= Ryan Brasseaux =

American academic (born 1976)

Ryan André Brasseaux (born 1976) is an American scholar of vernacular American music and an education administrator. He formerly served as the Dean of Davenport College at Yale University since 2011. He is an expert on the history of Cajun music, and a frequent collaborator with the 2-time Grammy Award-winning Lost Bayou Ramblers.

==Early life and education==
Ryan André Brasseaux was born in 1976; his father is Cajun historian Carl A. Brasseaux.

He did undergraduate work in anthropology at the University of Louisiana at Lafayette and earned an M.A. degree from Louisiana State University. He received a M.A. degree and M. Phil. degree in 2008 and his Ph.D. in 2011 from Yale University. He was awarded a Beinecke Research Fellowship, the Lamar Research Scholar, Kinney/Tesoro Fellowships from the Howard R. Lamar Center for the Study of Frontiers and Borders, and a Prize Teaching Fellowship for excellence in undergraduate instruction and mentorship.

==Work==
In 2007, Brasseaux helped found Public Humanities at Yale University, a graduate student initiative that evolved into an ongoing lecture series and a Masters of Arts program.

Brasseaux has presented his work across the United States, including invited lectures in New York City, Yale University, to the Fulbright Institute, and as the keynote speaker at Nashville's International Country Music Conference.

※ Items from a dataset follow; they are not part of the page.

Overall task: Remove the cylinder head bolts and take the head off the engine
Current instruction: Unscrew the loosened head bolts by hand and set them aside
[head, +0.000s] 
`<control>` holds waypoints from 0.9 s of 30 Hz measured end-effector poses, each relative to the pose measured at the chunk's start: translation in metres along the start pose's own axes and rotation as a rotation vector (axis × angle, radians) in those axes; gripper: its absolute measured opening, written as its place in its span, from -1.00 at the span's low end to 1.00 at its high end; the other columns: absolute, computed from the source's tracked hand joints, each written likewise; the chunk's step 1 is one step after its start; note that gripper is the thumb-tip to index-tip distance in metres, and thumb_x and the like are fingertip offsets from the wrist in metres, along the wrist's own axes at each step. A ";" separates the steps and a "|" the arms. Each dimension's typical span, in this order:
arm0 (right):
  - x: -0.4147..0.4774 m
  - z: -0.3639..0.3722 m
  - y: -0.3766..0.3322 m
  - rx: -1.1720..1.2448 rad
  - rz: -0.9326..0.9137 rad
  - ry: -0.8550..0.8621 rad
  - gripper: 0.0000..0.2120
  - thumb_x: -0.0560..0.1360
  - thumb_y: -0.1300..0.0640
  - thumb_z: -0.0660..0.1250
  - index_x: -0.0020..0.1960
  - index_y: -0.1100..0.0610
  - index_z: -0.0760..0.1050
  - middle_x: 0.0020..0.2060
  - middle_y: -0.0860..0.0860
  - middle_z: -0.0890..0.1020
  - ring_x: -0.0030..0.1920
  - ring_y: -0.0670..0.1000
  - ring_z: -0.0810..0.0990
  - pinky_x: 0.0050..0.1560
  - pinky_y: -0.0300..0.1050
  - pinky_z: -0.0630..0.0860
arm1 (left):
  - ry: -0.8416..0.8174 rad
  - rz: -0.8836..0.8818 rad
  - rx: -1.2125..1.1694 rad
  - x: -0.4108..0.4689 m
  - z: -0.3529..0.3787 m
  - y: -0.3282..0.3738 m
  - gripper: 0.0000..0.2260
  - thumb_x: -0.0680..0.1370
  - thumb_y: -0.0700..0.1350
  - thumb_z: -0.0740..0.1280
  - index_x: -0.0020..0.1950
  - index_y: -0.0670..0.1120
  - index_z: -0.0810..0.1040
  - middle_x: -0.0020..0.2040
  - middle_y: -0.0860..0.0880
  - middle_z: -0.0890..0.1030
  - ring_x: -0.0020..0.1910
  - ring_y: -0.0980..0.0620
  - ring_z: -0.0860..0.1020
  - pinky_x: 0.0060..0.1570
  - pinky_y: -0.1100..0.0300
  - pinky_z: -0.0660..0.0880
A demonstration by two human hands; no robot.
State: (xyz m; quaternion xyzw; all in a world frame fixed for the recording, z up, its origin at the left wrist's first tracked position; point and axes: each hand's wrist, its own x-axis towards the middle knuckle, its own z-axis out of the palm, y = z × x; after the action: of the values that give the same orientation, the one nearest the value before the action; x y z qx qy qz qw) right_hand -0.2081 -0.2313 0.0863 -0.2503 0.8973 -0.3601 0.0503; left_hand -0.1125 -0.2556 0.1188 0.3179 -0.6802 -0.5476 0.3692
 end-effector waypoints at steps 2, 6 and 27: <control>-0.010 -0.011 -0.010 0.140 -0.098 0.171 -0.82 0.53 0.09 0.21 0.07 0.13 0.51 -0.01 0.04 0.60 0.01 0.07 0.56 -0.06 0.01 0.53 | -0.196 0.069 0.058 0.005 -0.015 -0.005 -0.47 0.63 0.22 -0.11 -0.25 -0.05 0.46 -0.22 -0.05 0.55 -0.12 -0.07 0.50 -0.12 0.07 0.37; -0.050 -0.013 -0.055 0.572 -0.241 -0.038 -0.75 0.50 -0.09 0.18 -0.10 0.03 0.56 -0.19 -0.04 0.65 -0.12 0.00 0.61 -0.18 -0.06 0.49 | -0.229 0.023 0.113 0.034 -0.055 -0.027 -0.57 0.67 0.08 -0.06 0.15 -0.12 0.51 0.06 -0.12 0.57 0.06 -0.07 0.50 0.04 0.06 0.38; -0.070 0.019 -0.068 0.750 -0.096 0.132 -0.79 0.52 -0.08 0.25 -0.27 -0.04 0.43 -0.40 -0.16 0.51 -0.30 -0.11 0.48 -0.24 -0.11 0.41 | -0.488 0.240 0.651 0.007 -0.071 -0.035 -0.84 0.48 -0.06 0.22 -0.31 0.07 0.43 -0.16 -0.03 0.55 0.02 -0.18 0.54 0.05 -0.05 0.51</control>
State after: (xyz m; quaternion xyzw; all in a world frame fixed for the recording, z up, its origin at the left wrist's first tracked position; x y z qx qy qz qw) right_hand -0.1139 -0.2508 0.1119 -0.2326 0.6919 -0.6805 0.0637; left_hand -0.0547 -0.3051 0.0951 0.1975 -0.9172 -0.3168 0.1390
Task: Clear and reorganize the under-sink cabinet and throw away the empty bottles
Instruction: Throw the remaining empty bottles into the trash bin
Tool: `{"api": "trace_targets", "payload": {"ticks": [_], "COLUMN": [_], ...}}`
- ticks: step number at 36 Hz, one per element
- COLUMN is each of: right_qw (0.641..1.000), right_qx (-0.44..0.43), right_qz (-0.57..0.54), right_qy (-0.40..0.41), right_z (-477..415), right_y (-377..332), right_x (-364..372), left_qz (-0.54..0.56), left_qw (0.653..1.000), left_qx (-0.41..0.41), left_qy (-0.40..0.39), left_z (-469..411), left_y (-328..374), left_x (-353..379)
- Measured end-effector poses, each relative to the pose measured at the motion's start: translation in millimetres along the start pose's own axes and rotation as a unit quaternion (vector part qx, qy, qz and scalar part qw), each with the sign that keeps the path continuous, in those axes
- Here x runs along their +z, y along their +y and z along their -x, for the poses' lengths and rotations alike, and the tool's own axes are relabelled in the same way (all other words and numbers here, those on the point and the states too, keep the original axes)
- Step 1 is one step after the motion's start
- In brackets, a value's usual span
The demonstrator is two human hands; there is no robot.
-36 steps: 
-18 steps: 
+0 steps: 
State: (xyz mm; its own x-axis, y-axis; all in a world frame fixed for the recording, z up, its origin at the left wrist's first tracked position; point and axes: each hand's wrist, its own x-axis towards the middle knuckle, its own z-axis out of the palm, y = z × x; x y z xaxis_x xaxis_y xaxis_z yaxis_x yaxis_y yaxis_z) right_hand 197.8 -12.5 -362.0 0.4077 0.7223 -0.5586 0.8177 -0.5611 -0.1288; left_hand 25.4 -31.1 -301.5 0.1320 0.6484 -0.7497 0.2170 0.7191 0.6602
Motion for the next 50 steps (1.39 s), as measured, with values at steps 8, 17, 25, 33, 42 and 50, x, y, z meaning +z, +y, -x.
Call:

He has also lectured extensively, accompanied by Lost Bayou Ramblers, on the origins and evolution of Cajun music.

In the wake of Hurricane Katrina in 2005, Brasseaux worked as research associate for the nationally syndicated public radio program American Routes (KRVS 88.7 FM) hosted by Nick Spitzer.

==Publications==
He is the author of Cajun Breakdown: The Emergence of an American-Made Music (Oxford University Press, 2009), co-editor of Accordions, Fiddles, Two Step & Swing: A Cajun Music Reader (2006), and co-author of Stir the Pot: The History of Cajun Cuisine (2005).
- French North America in the Shadows of Conquest (Routledge, 2020).
- Cajun Breakdown: The Emergence of an American-Made Music (Oxford University Press, 2009)
- Accordions, Fiddles, Two Step and Swing: A Cajun Music Reader (Center for Louisiana Studies, University of Louisiana at Lafayette, 2006). With Kevin S. Fontenot.
- Bienvenu, Marcelle (2005). "Stir the Pot: A History of Cajun Cuisine"

==Personal life==
Brasseaux is married to Jessika (née Ducharme), and they have two children.